Fridays seem to have a feel all their own. It makes no difference what the season of the year, Fridays have a certain sense of dreariness all their own.
I always suspect that it is because Friday is the day we get the agenda set for the next weeks city council meeting. That is so that it can go out to the council via the police force Friday night / Saturday. That way everyone has a chance to read any and all background information in the packet, consider the item coming up for consideration, and hopefully act as a more informed representative. Some weeks the agenda is easy to put together, other weeks it can be challenging, and still other weeks it is battle to pare it down to what is timely.
Friday is also the day that is usually used for meetings concerning miscellaneous topics. For example today I had meetings concerning economic development, land development, water issues, and state government relations. Sometimes interesting, sometimes a waste of time. And of course, no Friday would be complete without what I call the Friday loonies.
The Friday loonies are the people that have put off calling, on any and every topic, until Friday afternoon. They suddenly go loony and realize they need to call *NOW* to get that 4 hour job done today. And of course they want whatever it is to be fixed/changed/removed/replaced in the next hour. They always wait until an hour before the normal city labor force goes home and then call to request the solution be implemented immediately. I'm growing old and cynical now in my 5th year as mayor. I now ask when they first noticed the problem. An amazing number of callers spotted the problem a week ago, but now need it fixed in the next hour. Amazing.
Oh well. There is always the entertainment value. One of my favorite loonies was Mr. X.
I remember when I first became mayor. I had one true loony that called on the last Monday of the month, regular as clockwork, to ask when I was going to stop the flying saucers from buzzing his house, He wasn't talking about a child's toy either. He believed in full fledged UFOs buzzing his house. After several months of this odd pattern I finally talked to the local mental health clinic to see if the symptoms rang a bell with them.
The first words out of the director's mouth were "Oh, that must be Mr X! His health benefit always runs out the last week of the month and so he goes off his drugs for the week." He then went on to assure me that Mr.
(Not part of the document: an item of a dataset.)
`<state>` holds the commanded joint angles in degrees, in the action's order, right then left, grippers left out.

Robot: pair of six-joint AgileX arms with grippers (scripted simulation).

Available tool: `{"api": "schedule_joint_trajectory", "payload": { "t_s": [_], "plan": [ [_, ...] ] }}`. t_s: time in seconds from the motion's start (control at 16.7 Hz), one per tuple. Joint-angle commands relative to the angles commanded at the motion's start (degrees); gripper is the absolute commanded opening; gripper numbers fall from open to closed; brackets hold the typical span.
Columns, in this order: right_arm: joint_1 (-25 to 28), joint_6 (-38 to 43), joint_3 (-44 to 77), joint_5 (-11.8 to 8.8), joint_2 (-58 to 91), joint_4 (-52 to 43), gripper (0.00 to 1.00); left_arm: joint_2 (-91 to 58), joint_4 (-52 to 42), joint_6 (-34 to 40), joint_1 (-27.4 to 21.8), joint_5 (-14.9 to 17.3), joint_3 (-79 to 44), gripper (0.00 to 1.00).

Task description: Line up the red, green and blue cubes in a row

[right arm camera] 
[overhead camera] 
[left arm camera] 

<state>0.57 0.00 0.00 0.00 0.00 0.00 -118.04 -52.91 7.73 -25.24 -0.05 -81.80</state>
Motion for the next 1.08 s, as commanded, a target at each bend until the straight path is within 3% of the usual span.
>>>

X was not violent, just suffered from this particular form of Xenophobia when off his medicine.
Relieved that it wasn't a violent loony, I came to expect and even enjoy the calls. After about a year, he finally called one night (he always called at about 11pm) and caught me in the wrong mood. So when he started in, I asked him if he had tried the aluminum foil hat since I had heard that aliens were afraid of people with aluminum foil hats. Stunned silence from him. Then a quick goodbye as he rushed off to try it. I spent weeks waiting before each council meeting to see if a man in an aluminum foil hat would be sitting in the audience.
Mr. X continued to call for another 6 months and then suddenly stopped. That concerned me - was he hurt or injured and needing help or ... I talked to mental health people to see if there was some way for them to check up on him (I never did know him by any name other then Mr. X). The director got this funny look on his face and then said he thought he could explain the absence of calls. Turned out that Mr. X had finally become eligible for a new program that covered his drugs all month long and so didn't run out in the last week of the month. Pretty good evidence for the efficacy of the treatment, at least to my mind.
Well, off to the excitement of bed. (No more loonies to keep me amused.) (Larry, see what fun you have in store when you become mayor?)